In fact, studies show that both aerobic exercise and functional fitness exercises help prevent daily hazards like falls and may help stave off dementia and Alzheimer's disease. "Independent living is a good motivator," says Karen Ross, a geriatrician at the University of Oklahoma Health Sciences Center. "I can talk to people all day about how their arthritis will be better if they exercise, but when I tell them they'll remain independent longer and improve their memory, that's a good carrot."
I HATE GOING IT ALONE
Some people work out to get away from it all, including other people. But for others, the idea of that much alone time, especially doing something they consider tedious, is totally unappealing. So exercise with someone else. Pairing up will make the time go by faster and up the odds of fulfilling the commitment. "You never want to be the person who leaves her friends on the corner at 5:30 a.m.," says Lindsey Spindle, 33. When she moved to a new neighborhood in suburban Maryland last summer, Spindle joined a group of women who had been running together for 20 years. Their weekly routine (four days of running, one of yoga) and consistency (they run in all weather except thunder- and ice storms) keeps her from flaking out, and the social aspect adds to her resolve. "We talk about family, jobs, about silly stuff," says Spindle. "It's hard to make and keep friends, and this is a creative way to stay fit and have a tight-knit group."
It also helps to find an exercise buddy with similar motivations and fitness level. That way no one gets frustrated by someone who can't keep up: Eleven-minute milers and 6-minute milers, for example, don't make the best running partners. If you can't find a group, taking a class with a core following or hiring a personal trainer can serve the same function. You're less likely to skip a session at the gym if someone's waiting for you, especially if you're paying for it.
IT'S SO BORING
The first key to workout dedication is to find an appealing exercise. "I fell in love with the act of running the very first time I went out," says John "the Penguin" Bingham, a columnist at Runner's World. (He gave himself the nickname after seeing a reflection of himself running and deciding he looked short and dumpy, like the bird.) "I still suck," says Bingham, "but I don't care. I'm having so much fun!" For Michael Bondanza, a jewelry designer in New York City, fun means boxing workouts. "I don't like going to a gym where I'm going to be on a machine," he says. "I have to be doing some kind of sport." Many people get off on the wrong foot by defining the best exercise as "whatever burns the most calories," like running hard, says Bryant. "Experiment with different activities until you find the things that float your boat."

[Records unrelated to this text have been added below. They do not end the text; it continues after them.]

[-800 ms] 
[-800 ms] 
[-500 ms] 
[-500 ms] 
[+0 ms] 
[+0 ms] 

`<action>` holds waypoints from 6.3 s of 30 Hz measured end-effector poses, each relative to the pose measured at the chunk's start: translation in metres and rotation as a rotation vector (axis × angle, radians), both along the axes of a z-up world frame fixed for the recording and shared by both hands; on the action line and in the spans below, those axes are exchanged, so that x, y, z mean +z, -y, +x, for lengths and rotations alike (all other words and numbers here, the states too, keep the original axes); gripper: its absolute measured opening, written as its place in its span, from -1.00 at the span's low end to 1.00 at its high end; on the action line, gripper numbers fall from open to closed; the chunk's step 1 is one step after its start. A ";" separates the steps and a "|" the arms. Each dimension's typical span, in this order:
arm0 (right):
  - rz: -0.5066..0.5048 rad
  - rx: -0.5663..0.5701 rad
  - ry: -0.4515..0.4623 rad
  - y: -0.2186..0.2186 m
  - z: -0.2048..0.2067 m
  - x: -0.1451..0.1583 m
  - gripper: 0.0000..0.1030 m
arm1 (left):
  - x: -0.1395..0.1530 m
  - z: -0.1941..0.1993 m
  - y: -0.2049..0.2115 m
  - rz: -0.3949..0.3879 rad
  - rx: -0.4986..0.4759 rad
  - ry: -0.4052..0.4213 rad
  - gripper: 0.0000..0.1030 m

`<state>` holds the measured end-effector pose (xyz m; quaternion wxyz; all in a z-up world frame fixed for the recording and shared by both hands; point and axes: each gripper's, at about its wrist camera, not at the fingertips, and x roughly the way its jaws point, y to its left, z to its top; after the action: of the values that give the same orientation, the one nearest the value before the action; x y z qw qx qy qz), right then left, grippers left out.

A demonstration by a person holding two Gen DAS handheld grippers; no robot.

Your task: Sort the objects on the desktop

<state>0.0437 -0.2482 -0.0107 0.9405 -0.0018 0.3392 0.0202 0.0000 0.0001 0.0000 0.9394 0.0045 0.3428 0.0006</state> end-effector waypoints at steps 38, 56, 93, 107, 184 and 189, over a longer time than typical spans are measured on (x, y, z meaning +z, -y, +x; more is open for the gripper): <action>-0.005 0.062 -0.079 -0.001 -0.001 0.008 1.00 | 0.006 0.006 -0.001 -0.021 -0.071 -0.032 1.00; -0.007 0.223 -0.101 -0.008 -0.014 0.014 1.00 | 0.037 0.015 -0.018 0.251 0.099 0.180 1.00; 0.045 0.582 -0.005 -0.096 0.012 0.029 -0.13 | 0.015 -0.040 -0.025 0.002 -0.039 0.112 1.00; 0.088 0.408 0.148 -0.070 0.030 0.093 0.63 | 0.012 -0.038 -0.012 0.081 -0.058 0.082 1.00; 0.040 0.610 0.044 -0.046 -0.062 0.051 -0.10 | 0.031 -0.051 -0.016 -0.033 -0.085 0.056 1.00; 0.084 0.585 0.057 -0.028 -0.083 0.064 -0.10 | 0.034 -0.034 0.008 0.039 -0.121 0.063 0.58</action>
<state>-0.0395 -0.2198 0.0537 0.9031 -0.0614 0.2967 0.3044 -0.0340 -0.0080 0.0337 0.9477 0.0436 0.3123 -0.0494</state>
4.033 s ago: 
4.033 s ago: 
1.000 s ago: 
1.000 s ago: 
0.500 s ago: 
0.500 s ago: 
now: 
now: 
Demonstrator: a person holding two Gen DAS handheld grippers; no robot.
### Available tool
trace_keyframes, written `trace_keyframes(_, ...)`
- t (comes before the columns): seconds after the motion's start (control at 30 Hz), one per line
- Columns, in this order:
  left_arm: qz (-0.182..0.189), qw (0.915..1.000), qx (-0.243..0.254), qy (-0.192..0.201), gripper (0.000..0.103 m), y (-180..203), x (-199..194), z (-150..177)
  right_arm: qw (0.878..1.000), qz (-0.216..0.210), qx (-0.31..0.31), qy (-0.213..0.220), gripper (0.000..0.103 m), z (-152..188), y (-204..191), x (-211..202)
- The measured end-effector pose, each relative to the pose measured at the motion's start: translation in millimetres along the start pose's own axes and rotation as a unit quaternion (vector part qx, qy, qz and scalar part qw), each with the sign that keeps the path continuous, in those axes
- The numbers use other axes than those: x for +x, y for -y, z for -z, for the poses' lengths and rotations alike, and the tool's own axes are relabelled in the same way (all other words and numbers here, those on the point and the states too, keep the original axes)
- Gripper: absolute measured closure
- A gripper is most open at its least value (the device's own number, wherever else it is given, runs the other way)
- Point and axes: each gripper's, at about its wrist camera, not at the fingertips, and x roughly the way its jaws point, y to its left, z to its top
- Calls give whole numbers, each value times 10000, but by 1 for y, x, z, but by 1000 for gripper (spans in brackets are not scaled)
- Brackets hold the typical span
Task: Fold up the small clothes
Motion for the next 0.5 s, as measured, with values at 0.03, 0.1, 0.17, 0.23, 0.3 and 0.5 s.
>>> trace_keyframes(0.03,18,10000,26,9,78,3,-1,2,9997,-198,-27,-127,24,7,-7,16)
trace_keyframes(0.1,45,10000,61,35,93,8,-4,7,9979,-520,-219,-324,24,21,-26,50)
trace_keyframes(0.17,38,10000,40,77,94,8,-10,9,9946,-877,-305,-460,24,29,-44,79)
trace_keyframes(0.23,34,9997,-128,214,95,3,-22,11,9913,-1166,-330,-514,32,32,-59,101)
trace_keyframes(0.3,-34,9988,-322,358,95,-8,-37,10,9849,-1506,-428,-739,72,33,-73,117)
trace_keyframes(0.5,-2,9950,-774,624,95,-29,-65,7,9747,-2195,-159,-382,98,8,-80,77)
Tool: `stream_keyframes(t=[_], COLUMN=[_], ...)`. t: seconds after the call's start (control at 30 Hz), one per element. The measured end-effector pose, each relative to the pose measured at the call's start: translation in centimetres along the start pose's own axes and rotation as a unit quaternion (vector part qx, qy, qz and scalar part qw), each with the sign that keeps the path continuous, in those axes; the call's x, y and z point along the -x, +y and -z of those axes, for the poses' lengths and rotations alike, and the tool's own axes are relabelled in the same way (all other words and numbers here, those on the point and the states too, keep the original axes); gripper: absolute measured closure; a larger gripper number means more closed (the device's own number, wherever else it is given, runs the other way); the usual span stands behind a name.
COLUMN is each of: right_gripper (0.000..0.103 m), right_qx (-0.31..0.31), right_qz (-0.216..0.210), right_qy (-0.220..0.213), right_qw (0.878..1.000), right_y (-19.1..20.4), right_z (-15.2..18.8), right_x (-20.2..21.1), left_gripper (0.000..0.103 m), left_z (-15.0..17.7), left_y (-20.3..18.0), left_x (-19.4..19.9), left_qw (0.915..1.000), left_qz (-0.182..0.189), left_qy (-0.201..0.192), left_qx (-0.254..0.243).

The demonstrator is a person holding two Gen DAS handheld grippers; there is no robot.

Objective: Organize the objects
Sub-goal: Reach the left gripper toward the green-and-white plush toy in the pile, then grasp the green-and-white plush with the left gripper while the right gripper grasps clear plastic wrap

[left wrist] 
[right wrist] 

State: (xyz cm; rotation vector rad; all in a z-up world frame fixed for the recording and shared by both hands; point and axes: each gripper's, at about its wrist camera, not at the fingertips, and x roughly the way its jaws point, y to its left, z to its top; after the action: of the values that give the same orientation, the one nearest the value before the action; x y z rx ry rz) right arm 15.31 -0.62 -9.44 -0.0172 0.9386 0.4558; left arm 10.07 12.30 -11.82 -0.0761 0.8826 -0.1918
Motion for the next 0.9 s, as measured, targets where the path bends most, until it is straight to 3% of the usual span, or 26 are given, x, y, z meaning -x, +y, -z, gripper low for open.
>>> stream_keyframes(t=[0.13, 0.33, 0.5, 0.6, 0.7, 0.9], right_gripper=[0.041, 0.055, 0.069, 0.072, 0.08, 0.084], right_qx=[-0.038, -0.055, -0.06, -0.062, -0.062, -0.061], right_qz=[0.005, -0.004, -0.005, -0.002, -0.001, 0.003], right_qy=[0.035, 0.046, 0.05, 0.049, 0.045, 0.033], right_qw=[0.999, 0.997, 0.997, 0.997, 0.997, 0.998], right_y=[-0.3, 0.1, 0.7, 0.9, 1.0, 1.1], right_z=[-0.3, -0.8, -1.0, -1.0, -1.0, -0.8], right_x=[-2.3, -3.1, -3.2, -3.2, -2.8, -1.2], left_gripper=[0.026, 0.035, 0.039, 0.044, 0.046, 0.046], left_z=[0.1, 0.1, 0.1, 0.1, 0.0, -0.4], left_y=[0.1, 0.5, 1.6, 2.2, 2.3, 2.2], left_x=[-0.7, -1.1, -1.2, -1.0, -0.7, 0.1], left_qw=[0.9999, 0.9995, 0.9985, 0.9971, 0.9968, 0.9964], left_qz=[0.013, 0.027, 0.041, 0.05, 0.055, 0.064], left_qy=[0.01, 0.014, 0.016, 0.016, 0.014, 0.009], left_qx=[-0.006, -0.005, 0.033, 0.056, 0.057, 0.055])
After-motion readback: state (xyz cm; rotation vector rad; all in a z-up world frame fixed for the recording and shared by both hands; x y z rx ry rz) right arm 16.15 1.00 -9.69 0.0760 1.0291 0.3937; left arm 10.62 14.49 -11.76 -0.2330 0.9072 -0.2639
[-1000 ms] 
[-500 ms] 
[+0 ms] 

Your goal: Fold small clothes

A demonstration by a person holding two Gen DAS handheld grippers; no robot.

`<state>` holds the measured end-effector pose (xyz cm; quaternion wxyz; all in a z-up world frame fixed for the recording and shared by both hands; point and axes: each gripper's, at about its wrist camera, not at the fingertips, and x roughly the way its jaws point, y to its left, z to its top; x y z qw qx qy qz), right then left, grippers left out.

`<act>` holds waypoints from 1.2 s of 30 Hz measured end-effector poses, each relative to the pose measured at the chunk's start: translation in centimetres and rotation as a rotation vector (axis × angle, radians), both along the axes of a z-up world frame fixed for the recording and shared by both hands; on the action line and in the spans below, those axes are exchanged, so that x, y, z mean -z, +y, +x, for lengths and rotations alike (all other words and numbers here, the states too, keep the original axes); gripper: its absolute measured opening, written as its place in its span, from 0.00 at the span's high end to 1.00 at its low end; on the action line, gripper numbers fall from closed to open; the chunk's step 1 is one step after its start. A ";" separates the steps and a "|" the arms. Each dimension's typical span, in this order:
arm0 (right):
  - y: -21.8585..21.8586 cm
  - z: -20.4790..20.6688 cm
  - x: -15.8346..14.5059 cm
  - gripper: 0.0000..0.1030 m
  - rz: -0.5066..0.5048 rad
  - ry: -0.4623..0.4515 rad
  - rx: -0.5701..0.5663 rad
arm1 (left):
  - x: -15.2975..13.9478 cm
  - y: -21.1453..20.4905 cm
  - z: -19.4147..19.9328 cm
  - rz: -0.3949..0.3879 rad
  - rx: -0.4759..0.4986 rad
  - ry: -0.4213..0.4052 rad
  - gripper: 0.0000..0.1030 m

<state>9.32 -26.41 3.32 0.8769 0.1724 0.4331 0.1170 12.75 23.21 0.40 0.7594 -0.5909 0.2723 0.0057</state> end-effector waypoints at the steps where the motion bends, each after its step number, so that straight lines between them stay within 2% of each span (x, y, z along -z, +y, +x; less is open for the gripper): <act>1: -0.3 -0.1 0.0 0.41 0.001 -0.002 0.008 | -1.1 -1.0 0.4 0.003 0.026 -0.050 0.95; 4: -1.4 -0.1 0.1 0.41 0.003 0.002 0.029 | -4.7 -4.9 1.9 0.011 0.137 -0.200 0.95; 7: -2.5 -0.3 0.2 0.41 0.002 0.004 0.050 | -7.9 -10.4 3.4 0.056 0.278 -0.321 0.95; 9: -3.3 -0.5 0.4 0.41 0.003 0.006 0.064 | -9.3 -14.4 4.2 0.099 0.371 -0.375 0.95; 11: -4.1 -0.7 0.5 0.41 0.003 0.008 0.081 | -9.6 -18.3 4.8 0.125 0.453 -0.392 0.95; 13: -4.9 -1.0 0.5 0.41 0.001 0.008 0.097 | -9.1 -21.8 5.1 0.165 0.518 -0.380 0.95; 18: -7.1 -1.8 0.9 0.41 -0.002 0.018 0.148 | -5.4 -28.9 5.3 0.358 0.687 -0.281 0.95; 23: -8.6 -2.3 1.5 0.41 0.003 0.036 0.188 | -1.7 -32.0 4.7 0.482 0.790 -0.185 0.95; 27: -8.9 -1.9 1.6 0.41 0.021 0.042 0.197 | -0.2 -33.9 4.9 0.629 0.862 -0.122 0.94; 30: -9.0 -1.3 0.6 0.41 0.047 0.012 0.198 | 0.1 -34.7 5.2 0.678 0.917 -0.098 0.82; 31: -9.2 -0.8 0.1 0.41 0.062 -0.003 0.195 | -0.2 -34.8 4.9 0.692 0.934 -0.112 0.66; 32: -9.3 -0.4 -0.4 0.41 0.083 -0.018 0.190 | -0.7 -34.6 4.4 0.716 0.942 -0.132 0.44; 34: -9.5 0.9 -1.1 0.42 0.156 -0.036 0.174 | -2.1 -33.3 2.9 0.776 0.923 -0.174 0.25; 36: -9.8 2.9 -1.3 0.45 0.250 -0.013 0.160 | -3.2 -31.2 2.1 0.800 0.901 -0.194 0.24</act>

Still, even a favorite class or cycling route can get tedious after a while. And as the body adapts, progress in things like weight loss and increased strength may diminish, which may also lead to burnout. To avoid both plateaus and boredom, shake up your routine every month or so. "If you're a runner, get on the bike," says Jason Pulido, vice president of personal training at Crunch. "If you lift weights, use heavier ones and do fewer reps." Some gyms have roving trainers who can offer free advice or new routines. Or set a motivational goal, perhaps training for a 5k run or walk, swimming a certain number of miles in the pool over the course of a summer, or attending a certain class three days a week for three months. The MTV generation or tech-obsessed can take advantage of some of the newer computerized gadgets to spice things up. There are numerous cycling and running workouts for MP3 players and fitness videos online. Or try one of the new exercise games (like Eye Toy: Kinetic, which leads you through a series of exercises) available for PlayStations.